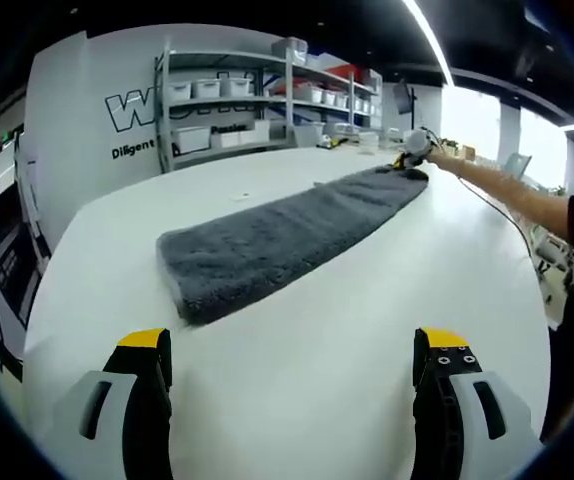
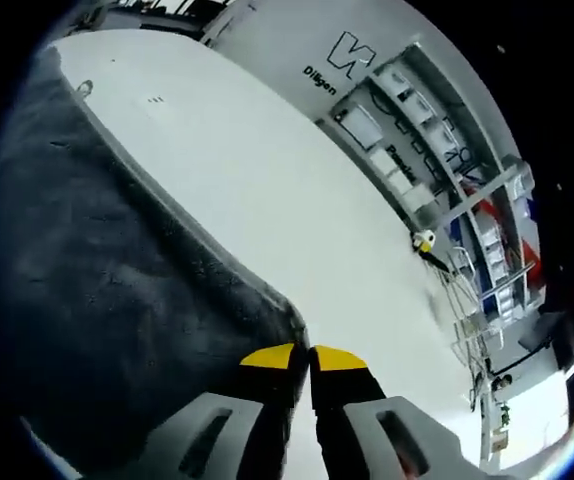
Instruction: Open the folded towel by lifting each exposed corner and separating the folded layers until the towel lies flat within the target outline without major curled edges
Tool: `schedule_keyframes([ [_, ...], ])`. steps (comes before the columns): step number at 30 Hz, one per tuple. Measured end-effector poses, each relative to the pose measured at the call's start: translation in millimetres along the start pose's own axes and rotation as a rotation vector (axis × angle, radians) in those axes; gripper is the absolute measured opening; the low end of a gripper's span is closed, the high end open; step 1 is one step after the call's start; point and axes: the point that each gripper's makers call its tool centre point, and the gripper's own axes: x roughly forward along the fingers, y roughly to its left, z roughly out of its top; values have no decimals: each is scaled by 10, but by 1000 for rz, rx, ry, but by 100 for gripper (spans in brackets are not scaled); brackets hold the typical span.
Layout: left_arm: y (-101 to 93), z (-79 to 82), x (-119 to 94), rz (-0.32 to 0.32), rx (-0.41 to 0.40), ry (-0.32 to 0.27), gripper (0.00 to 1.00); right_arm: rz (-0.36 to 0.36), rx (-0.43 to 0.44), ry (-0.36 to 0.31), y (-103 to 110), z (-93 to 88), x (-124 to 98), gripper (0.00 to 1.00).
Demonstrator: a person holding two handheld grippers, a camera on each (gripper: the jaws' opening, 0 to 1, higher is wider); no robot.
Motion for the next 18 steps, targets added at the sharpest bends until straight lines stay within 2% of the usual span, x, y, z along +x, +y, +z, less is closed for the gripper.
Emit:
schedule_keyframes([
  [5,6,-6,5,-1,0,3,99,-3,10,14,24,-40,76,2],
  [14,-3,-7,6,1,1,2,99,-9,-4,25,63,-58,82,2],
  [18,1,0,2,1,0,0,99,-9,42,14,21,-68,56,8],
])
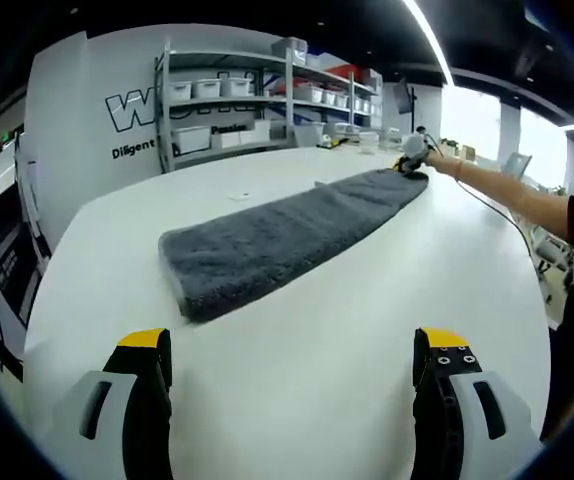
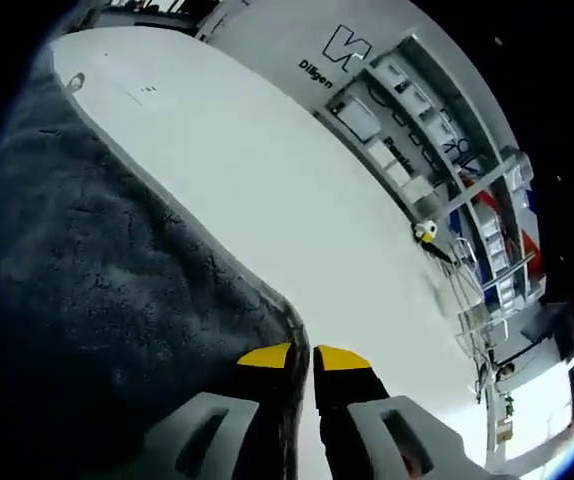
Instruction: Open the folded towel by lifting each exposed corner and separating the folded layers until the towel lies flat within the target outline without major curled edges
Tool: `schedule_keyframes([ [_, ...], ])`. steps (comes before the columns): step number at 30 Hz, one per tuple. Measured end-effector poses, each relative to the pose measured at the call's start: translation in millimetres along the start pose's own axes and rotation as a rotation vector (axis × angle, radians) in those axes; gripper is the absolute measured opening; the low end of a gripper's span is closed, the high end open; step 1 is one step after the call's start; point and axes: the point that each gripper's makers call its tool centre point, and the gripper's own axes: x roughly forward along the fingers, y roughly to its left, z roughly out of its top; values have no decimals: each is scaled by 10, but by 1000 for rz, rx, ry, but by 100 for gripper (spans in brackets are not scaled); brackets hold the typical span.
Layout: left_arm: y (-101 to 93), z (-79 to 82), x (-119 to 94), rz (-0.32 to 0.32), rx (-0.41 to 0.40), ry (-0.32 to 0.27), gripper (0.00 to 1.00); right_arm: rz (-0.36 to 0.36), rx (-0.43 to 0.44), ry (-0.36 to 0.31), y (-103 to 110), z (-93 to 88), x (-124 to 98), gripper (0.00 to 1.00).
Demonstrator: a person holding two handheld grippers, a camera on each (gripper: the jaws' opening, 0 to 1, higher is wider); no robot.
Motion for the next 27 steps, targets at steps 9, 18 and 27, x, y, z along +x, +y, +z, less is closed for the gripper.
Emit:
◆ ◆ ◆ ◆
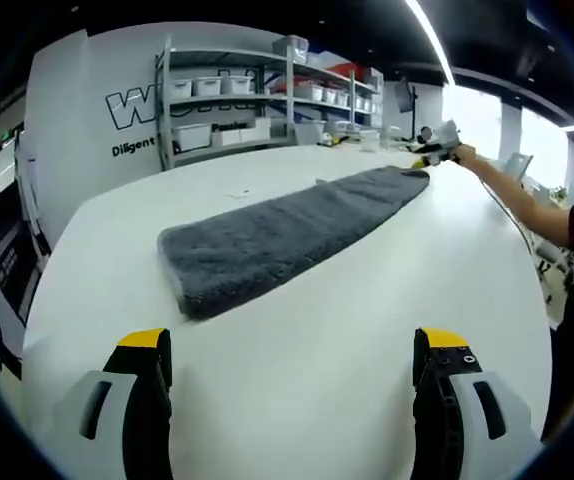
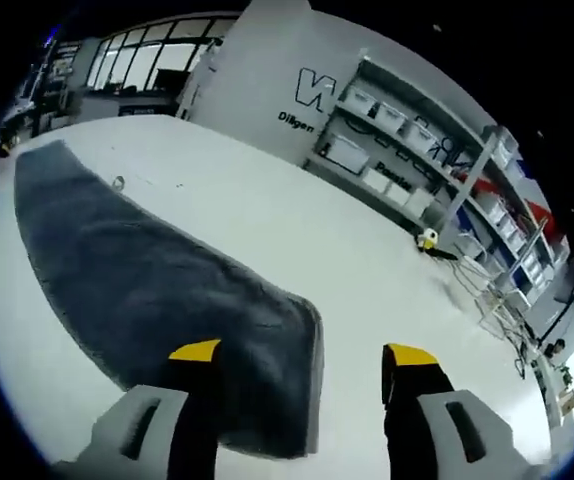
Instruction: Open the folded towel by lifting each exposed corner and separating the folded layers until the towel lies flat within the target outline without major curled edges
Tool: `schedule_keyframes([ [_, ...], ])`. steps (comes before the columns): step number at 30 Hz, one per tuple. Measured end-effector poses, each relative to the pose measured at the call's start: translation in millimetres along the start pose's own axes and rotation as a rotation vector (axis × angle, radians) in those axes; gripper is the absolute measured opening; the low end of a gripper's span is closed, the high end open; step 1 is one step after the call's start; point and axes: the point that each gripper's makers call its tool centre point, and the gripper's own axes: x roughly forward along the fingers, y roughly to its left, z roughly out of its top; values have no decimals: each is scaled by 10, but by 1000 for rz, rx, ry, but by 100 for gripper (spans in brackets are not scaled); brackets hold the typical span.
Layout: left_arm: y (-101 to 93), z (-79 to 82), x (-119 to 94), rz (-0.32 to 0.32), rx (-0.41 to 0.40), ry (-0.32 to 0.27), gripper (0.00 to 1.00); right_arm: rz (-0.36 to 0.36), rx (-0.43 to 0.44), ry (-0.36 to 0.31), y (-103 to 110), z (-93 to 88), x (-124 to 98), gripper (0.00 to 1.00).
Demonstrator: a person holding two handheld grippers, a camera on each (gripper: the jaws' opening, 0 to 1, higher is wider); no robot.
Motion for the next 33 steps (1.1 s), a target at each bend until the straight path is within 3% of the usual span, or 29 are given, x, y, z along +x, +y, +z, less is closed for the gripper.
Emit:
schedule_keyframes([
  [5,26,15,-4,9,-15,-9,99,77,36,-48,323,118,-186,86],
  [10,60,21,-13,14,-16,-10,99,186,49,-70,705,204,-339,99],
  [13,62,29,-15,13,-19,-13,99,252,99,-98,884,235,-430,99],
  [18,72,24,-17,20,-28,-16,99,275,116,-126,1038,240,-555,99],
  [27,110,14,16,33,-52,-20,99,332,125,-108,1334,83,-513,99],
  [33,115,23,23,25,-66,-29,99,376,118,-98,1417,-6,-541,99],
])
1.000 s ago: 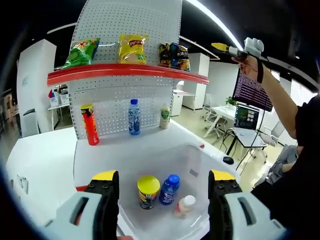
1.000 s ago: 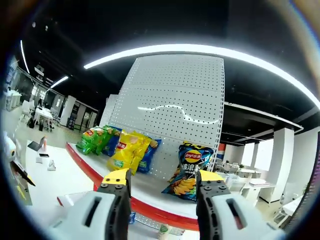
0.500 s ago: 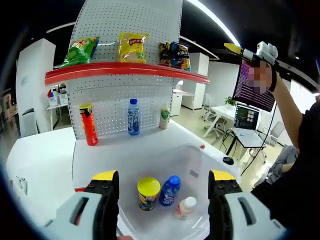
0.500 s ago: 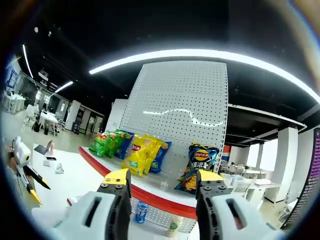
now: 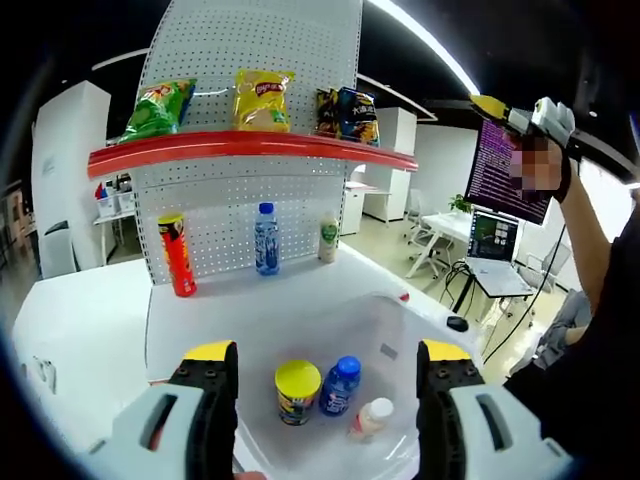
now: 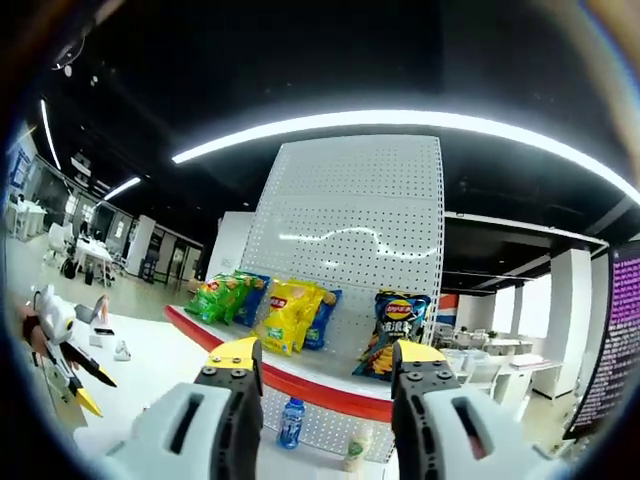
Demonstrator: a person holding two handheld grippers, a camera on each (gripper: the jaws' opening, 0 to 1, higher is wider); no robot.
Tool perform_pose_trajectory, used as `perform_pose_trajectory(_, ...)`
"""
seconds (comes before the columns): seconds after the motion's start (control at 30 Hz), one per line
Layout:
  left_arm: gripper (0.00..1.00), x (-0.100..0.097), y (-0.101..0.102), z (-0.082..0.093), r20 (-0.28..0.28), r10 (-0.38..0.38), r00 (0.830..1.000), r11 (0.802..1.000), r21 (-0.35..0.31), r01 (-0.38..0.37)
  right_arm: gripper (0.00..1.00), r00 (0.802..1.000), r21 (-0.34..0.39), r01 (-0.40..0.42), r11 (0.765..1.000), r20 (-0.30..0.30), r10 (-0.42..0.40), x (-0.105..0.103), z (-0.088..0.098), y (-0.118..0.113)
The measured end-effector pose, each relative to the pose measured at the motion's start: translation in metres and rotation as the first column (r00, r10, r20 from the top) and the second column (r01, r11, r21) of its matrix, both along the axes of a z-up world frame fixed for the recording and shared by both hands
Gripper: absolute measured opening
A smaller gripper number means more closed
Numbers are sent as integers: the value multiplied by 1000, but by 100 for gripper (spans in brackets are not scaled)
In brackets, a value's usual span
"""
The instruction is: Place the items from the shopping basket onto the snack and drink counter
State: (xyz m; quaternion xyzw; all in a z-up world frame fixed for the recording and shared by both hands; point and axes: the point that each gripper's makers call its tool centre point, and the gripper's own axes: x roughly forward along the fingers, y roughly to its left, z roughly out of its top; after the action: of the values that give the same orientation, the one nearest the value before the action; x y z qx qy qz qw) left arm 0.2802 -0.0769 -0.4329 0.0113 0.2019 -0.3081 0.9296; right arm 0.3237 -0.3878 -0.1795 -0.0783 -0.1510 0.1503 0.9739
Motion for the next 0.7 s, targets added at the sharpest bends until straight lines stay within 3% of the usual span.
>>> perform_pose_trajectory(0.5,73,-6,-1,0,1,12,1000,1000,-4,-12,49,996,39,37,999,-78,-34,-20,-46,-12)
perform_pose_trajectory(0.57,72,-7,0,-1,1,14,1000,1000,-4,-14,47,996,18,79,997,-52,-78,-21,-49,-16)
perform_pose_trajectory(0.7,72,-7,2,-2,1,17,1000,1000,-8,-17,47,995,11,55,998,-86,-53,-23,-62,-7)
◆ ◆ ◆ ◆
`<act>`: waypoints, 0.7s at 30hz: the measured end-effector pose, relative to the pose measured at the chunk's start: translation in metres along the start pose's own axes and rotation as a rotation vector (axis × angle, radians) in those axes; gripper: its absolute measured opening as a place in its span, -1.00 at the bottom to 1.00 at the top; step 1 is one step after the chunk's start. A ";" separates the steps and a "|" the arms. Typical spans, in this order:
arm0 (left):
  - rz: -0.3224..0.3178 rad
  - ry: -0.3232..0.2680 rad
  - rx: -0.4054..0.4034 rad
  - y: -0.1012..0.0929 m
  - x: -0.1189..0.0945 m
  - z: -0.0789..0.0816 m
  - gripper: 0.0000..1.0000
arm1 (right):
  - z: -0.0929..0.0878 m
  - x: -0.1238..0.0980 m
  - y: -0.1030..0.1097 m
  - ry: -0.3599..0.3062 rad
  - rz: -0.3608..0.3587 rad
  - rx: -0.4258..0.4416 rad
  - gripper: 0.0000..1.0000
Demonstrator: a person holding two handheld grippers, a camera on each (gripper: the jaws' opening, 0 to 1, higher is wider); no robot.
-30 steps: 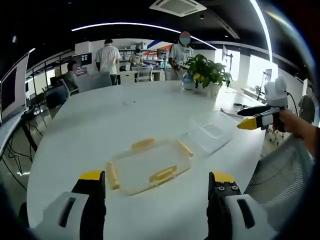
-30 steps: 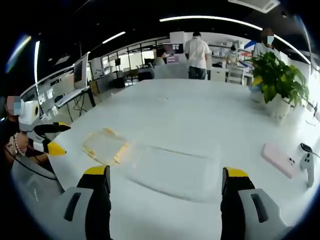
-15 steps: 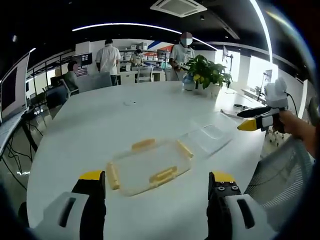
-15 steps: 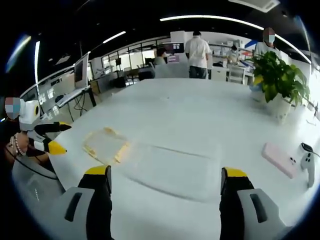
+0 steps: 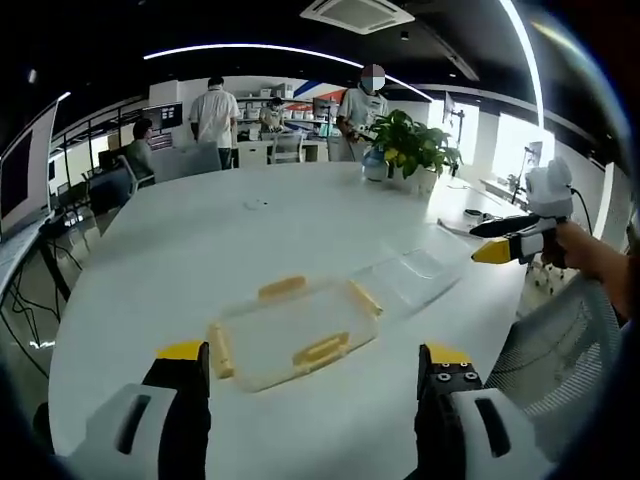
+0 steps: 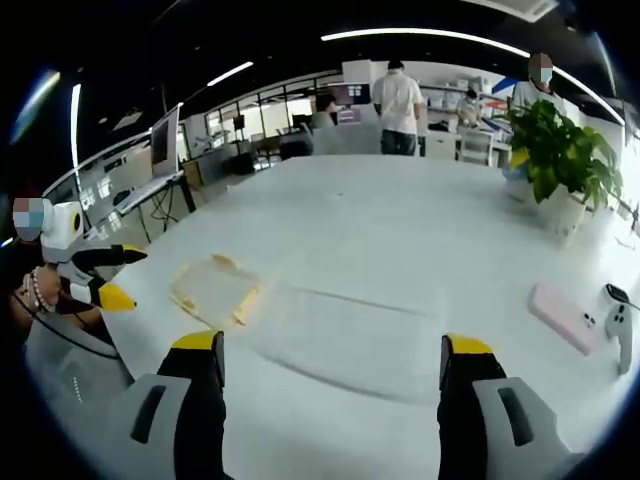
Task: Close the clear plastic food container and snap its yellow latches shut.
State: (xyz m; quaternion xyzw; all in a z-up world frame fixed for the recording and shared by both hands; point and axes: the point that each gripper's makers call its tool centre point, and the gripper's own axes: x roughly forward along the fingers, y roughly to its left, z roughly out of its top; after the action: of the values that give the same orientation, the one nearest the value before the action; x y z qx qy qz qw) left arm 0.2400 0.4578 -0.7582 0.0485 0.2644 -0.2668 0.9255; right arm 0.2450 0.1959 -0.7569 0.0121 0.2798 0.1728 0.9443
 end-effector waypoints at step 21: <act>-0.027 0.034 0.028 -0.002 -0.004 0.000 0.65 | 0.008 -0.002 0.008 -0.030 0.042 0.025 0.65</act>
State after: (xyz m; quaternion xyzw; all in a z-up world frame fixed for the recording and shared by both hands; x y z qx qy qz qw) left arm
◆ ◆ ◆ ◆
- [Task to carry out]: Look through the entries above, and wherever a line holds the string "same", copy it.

- [Answer below]:
State: (xyz m; quaternion xyzw; all in a z-up world frame fixed for the recording and shared by both hands; point and axes: the point that each gripper's makers call its tool centre point, and the gripper's own axes: x roughly forward along the fingers, y roughly to its left, z roughly out of its top; after the action: of the values that give the same orientation, the one nearest the value before the action; x y z qx qy qz qw) left arm 0.2802 -0.0769 -0.4329 0.0113 0.2019 -0.3081 0.9296; right arm 0.3237 -0.3878 -0.1795 -0.0783 -0.1510 0.1503 0.9739
State: (xyz m; quaternion xyzw; all in a z-up world frame fixed for the recording and shared by both hands; point and axes: the point that each gripper's makers call its tool centre point, and the gripper's own axes: x roughly forward along the fingers, y roughly to its left, z roughly out of its top; after the action: of the values that give the same orientation, the one nearest the value before the action; x y z qx qy qz qw) left arm 0.2400 0.4578 -0.7582 0.0485 0.2644 -0.2668 0.9255; right arm 0.2450 0.1959 -0.7569 0.0121 0.2798 0.1728 0.9443

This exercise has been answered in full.